The day after the election, Jon Husted could breathe easier. Ohio weathered the vote without major troubles. The secretary of state did not face the narrow margin in the presidential race that promised a litigation nightmare. Yet, in these parts, Summit County, to be exact, there were rumblings stemming from the long lines, voters waiting as many as three hours to cast ballots.
Actually, the long lines began with in-person early voting, the weekend before the election, many voters standing for hours in the cold at the county board of elections. Might these people have planned better, calculated a more convenient time to vote, especially since early voting began in early October? That isn’t how it should work.
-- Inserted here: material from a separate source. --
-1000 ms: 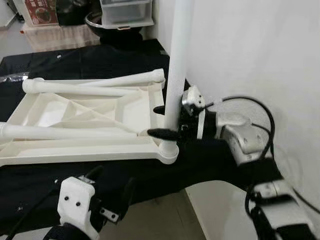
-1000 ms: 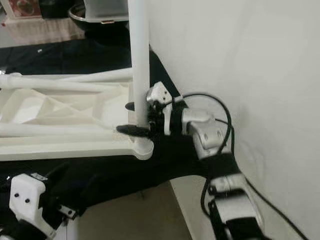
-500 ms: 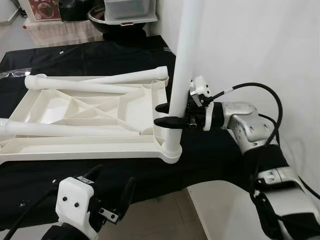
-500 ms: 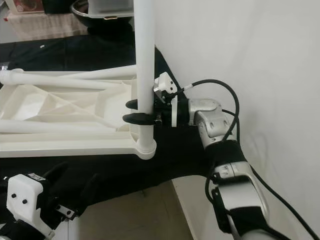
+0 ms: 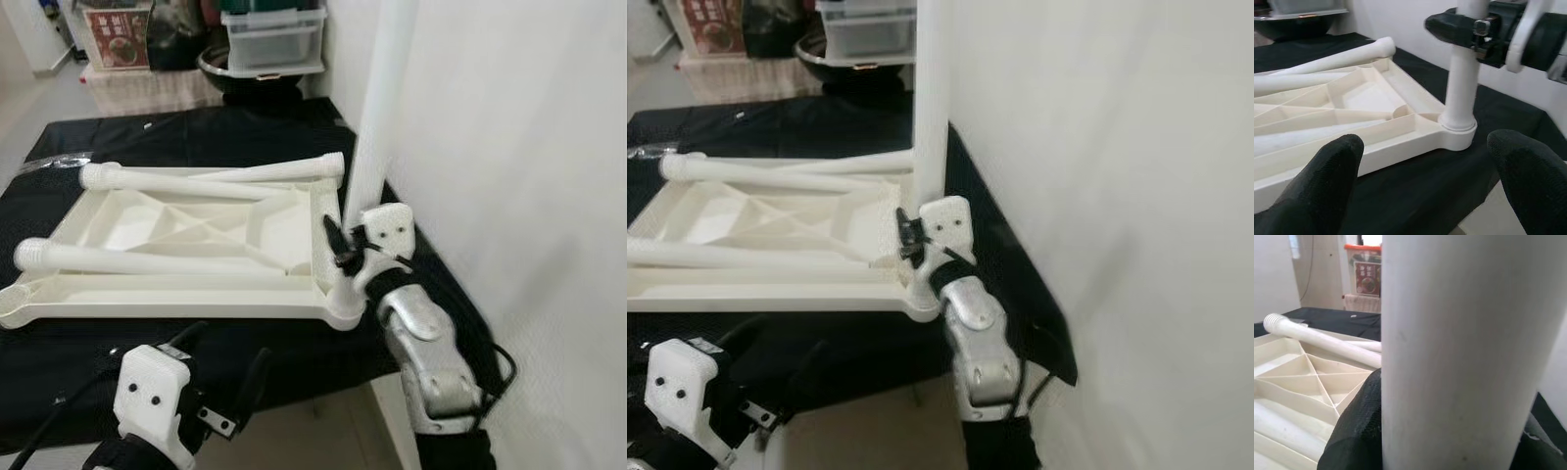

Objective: Building children table

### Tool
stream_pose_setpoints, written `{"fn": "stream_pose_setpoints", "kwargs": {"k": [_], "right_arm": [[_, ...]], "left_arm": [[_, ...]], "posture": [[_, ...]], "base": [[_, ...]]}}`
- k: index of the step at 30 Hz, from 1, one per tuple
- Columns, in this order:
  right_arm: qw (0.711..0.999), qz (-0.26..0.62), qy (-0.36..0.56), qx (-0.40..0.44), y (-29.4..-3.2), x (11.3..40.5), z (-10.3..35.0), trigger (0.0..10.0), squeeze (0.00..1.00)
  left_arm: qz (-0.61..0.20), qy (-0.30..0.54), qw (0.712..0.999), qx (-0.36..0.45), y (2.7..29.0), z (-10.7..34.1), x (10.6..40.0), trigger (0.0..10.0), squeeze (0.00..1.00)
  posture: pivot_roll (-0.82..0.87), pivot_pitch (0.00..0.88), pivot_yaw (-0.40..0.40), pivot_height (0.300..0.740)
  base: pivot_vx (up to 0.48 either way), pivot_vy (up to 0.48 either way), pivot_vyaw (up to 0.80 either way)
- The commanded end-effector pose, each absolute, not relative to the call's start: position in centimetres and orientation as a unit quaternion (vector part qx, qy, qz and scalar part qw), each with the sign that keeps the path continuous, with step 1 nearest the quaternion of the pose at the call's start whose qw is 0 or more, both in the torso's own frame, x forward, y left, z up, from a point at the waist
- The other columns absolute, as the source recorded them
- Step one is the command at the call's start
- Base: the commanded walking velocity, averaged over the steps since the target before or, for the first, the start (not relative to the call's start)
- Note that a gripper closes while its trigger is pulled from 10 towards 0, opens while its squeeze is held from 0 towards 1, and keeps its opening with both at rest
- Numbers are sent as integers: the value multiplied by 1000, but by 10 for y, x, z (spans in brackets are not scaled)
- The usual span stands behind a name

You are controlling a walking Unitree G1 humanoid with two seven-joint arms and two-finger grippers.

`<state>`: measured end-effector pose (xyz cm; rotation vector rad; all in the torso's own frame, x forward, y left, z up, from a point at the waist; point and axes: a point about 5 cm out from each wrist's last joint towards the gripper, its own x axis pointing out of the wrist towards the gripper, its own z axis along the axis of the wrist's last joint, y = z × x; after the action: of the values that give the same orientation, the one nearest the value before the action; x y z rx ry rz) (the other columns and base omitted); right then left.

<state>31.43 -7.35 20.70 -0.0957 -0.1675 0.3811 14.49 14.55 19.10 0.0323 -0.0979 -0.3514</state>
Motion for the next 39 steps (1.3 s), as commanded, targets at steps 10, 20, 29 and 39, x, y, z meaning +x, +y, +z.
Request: {"fn": "stream_pose_setpoints", "kwargs": {"k": [10, 20, 29, 39], "right_arm": [[911, 405, -82, 2, -69, 318, 220, 10000, 1000], [821, 555, -86, -100, -102, 338, 251, 10000, 0], [778, 612, -67, -125, -113, 360, 274, 10000, 0], [756, 643, -67, -103, -128, 366, 283, 0, 0]], "left_arm": [[-165, -28, 986, 16, 147, 185, 145, 10000, 0], [-163, -21, 986, 12, 146, 185, 140, 10000, 0], [-152, -10, 988, 19, 150, 187, 132, 10000, 0], [-146, -12, 989, 25, 152, 187, 132, 10000, 0]], "posture": [[131, 143, -56, 740], [160, 172, -60, 740], [200, 199, -67, 740], [203, 184, -64, 740]], "base": [[0, 0, 0], [0, 0, 0], [0, 0, 0], [0, 0, 0]]}}
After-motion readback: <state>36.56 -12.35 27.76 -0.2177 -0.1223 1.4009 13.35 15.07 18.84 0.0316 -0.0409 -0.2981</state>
The elections process must meet the standard of a power company. It isn’t sufficient for FirstEnergy to have enough electricity for most of its customers to run the air-conditioning on the warmest day. All of us expect the convenience.
So it should be with voting, the exercise so important that the machinery should be equipped to handle the demand, a 30-minute wait verging on the unacceptable. No doubt, the state legislature will revisit election matters in the coming months. Lawmakers might recall the emerging consensus a few years ago about allowing counties the option of multiple centers for in-person early voting.
Would that require additional money for elections boards? In Summit County, the pursuit of an answer should begin with a performance audit, the state auditor looking deeply at the operation, taking up the task that so far has been conducted haphazardly and likely contributed to the long lines.